**Brief:** Each line below from the one containing "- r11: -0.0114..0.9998" through the one containing "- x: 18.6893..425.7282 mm" should be output exactly as it stands, and no other line should appear.

**Dataset excerpt:**
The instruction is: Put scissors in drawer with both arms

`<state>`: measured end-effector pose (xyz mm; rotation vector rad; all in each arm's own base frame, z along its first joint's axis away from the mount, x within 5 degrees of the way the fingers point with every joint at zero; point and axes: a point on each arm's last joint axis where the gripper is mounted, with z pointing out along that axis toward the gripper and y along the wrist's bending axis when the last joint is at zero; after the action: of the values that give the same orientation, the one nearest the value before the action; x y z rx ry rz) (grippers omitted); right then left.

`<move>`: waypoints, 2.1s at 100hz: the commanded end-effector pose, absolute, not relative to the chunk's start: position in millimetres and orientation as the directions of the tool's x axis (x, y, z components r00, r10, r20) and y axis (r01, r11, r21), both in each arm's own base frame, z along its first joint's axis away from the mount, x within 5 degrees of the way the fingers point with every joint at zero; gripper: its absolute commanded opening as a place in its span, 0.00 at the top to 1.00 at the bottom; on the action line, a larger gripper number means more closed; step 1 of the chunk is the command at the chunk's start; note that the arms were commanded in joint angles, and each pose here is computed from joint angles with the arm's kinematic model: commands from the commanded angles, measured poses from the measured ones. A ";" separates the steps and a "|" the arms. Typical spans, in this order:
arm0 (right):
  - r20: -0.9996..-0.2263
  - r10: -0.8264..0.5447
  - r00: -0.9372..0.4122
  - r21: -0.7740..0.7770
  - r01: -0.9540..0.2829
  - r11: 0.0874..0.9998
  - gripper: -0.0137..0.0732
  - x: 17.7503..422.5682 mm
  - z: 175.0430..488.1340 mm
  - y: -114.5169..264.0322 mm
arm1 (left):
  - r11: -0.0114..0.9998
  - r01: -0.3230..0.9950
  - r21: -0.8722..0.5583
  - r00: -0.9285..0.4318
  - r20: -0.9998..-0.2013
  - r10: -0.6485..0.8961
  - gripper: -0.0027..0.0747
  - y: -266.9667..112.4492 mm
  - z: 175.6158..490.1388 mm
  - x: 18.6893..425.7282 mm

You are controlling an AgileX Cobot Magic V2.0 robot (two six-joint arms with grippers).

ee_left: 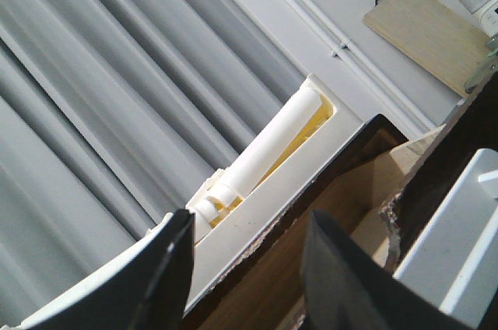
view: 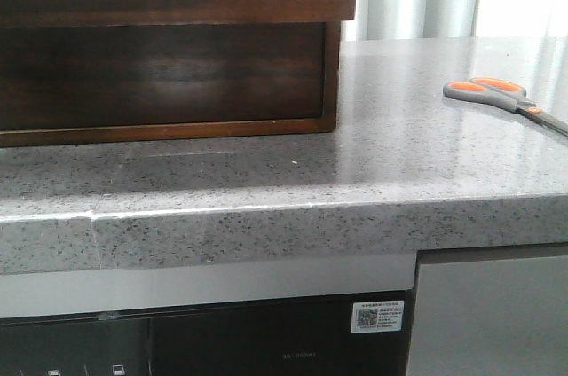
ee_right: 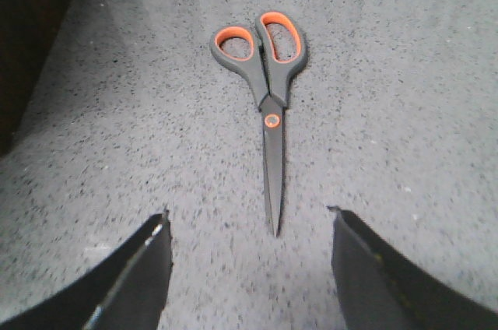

**Reply:**
  - r11: -0.0114..0.9998
  - r01: -0.3230..0.9950
  - r21: -0.8722..0.5583
  - r00: -0.9285..0.4318
  - r20: -0.9998..-0.2013
  - r10: -0.6485..0.8961
  - gripper: -0.0027..0.0747
  - y: -266.9667..112.4492 mm
  - z: 175.6158..490.1388 mm
  - x: 18.6893..425.7282 mm

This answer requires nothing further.